* Task item *
Below are the records; count the lines in which "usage" occurs and report only that number.

Records drawn from a dataset
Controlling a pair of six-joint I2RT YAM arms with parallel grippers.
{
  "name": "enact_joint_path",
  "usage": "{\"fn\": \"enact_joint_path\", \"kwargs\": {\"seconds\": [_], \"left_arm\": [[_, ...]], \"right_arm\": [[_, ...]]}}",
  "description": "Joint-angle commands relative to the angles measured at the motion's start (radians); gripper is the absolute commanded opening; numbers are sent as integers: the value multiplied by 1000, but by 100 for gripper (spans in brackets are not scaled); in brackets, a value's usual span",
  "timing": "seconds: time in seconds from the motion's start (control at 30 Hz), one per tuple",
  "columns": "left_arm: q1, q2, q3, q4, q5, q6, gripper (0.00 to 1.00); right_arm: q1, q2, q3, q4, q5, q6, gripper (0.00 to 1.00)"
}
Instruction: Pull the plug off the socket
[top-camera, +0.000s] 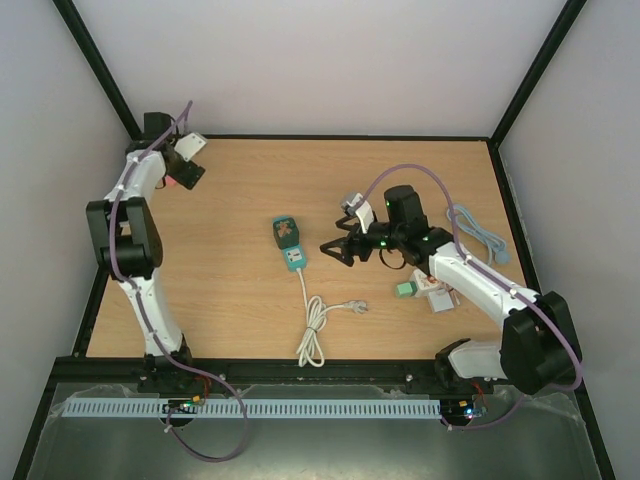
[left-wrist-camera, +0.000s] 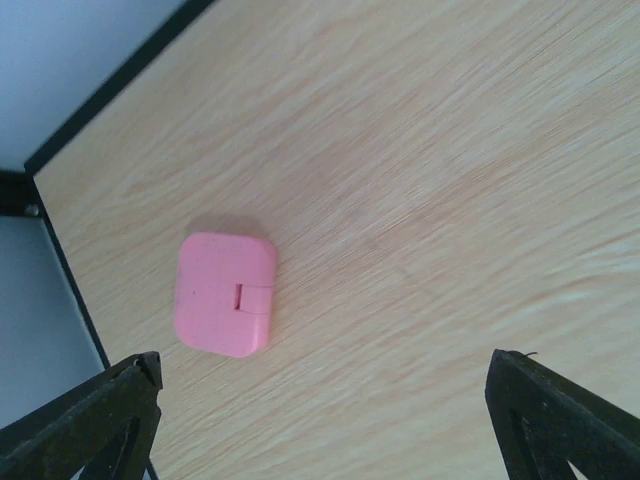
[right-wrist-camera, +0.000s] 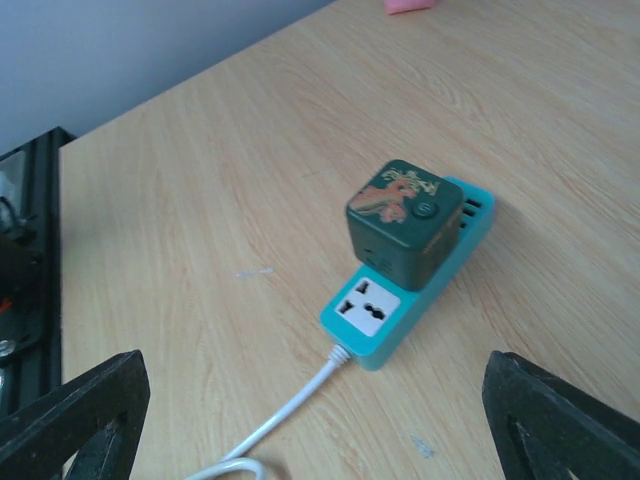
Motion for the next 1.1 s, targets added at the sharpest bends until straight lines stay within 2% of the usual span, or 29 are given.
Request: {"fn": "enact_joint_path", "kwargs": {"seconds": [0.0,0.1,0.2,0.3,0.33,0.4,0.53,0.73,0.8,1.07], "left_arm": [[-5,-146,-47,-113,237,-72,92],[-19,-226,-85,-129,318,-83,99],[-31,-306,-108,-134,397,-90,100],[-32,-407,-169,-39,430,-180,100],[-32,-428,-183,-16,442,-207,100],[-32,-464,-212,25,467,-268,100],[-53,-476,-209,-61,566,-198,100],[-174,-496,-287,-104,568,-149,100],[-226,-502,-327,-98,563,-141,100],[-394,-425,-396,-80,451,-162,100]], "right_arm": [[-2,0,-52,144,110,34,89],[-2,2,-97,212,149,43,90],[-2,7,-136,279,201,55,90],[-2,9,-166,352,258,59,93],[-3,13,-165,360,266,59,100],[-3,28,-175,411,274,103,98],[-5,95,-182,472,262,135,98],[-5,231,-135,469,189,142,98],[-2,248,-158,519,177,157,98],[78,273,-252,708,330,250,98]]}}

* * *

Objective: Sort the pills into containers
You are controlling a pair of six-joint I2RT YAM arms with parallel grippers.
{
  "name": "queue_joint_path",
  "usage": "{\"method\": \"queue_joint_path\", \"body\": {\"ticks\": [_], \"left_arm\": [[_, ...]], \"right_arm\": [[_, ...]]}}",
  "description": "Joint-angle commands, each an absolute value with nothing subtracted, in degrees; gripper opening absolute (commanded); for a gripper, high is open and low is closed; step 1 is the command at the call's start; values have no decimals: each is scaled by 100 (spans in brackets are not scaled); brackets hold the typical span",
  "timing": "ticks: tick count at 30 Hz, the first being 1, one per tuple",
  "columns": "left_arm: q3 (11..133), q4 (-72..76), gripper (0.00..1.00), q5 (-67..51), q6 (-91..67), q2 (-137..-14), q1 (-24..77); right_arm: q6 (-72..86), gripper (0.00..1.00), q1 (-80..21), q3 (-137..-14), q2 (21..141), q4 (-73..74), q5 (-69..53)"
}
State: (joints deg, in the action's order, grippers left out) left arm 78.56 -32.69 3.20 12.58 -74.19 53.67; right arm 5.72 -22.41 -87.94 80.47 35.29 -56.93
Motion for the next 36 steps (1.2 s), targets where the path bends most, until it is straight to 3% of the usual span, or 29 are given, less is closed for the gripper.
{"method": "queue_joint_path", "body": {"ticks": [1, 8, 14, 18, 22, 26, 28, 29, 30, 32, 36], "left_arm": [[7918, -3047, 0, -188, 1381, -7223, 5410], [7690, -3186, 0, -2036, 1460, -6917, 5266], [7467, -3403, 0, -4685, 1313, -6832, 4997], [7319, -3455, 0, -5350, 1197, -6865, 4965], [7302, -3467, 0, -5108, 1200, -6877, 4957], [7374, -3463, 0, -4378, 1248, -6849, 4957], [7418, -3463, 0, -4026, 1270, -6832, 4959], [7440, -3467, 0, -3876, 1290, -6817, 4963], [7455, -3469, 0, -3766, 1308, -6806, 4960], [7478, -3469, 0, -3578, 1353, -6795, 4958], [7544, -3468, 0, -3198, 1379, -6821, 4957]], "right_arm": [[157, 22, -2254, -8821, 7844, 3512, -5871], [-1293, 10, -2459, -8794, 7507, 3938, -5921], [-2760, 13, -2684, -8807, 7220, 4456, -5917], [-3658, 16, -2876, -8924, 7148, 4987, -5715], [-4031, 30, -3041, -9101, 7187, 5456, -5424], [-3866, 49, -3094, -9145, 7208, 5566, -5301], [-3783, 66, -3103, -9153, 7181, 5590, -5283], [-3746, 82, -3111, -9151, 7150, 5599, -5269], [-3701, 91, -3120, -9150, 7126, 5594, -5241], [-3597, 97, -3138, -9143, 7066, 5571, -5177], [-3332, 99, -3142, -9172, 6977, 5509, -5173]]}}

* Solution below *
2